Daniel Kahn Gillmor dkg at fifthhorseman.net
Tue Oct 12 07:54:00 CEST 2010


On 10/12/2010 12:34 AM, Robert J. Hansen wrote:
> Heck, this doesn't even defend against an *unprivileged* attack.  Give
> me unprivileged access to your user account I'll edit your .profile to
> put a .malware/ subdirectory on your PATH and drop my trojaned GnuPG in
> there.  Once the malware executes, delete the hidden subdirectory,
> restore your original PATH, and send the passphrase it intercepted off
> towards my C4I server.

yes, of course this isn't going to be able to protect the user from
someone with full access to their user account or their current session.

Agents like gnupg-agent and other socket-driven services are capable of
being exported over heavily-constrained connections, where only access
to the agent's socket is given to the attacker.  For example, you can
forward ssh-agent over the network to a process on a remote host, or set
up a simple socket-forwarding service within a machine to grant access
to your gnupg-agent to other user accounts.

As an example, I know people who run their web browser in a
heavily-constrained mode, e.g. under a separate user account, in a
virtual machine or VNC session.  If such a browser (or a plugin to it)
wants access to the principal user's agent, it has only one recourse,
which is to talk to the agent's socket.  (This sort of constraint is
much more effective with the ssh-agent model, where secret key material
never leaves the agent, as opposed to the traditional gpg-agent model
where the agent is only a passphrase cache; it sounds like gpg-agent is
planning to adopt the ssh-agent model as of 2.1, which is great news.)

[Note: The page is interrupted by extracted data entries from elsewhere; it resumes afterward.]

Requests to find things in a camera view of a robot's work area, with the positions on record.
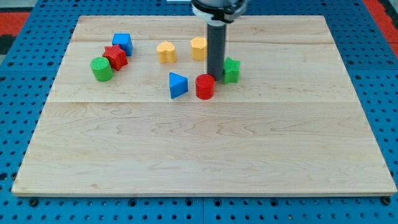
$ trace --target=blue pegboard
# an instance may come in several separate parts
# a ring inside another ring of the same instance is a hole
[[[398,182],[398,61],[359,0],[253,0],[247,15],[324,15]],[[398,223],[391,198],[17,198],[10,192],[80,15],[192,15],[166,0],[39,0],[0,66],[0,223]]]

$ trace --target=wooden board
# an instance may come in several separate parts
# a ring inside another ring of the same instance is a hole
[[[105,83],[89,62],[129,32],[134,55]],[[38,197],[318,197],[397,189],[322,16],[228,26],[238,84],[195,96],[196,17],[83,16],[12,191]],[[178,62],[159,64],[173,42]],[[170,99],[173,71],[189,89]]]

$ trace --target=red star block
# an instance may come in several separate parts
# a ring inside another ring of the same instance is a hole
[[[113,45],[112,47],[105,47],[105,53],[102,57],[106,57],[111,67],[117,71],[129,63],[127,62],[125,51],[120,48],[119,44]]]

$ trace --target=yellow pentagon block
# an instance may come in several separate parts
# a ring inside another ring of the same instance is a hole
[[[203,37],[195,37],[191,40],[191,53],[195,60],[207,58],[207,40]]]
[[[159,63],[174,63],[177,61],[174,44],[163,41],[157,46],[157,56]]]

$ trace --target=toy block
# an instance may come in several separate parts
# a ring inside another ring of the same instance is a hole
[[[207,40],[203,37],[195,37],[191,40],[191,54],[195,60],[207,58]]]
[[[108,59],[104,57],[96,57],[90,62],[91,70],[94,73],[95,79],[100,82],[105,82],[113,77],[112,68]]]
[[[129,63],[125,51],[120,48],[119,44],[113,45],[112,47],[105,47],[105,53],[102,57],[106,57],[111,67],[117,71]]]
[[[132,55],[132,42],[130,34],[114,34],[112,45],[119,44],[120,48],[123,49],[127,56]]]
[[[215,79],[209,74],[201,74],[195,80],[196,95],[199,99],[208,100],[214,95]]]
[[[174,44],[164,41],[157,46],[159,63],[174,63],[177,61]]]
[[[224,84],[238,83],[241,62],[227,57],[224,62]]]
[[[174,72],[169,73],[170,96],[172,99],[188,91],[188,79]]]

> And if we're assuming I've instead subverted an unprivileged non-user
> account (like a jailed service), then this "attack" is a nonissue, so
> why are we trying to solve it?

If the specialized/jailed account has access to such a forwarded agent,
then an attack against it *is* an issue.  It would be good to be able to
grant gpg-agent access to the constrained service when it requests it
reasonably, and to be able to deny it when it requests access unreasonably.

> This seems like an niche solution to a problem which, as of right now,
> is nonexistent.

Conversely, people won't run well-isolated subsystems if the tools we
provide don't support reasonable separation and control in the first
place.  Do we want to build tools that support secure use?  If so,
implementing Hauke's suggestion at least in the GPG 2.1 branch is a good
idea.  And previous branches would be nice too, though the classic
gpg-agent communication model (passphrase-cache-only) is too weak for
the proposed confirmation prompt to enable well-isolated use.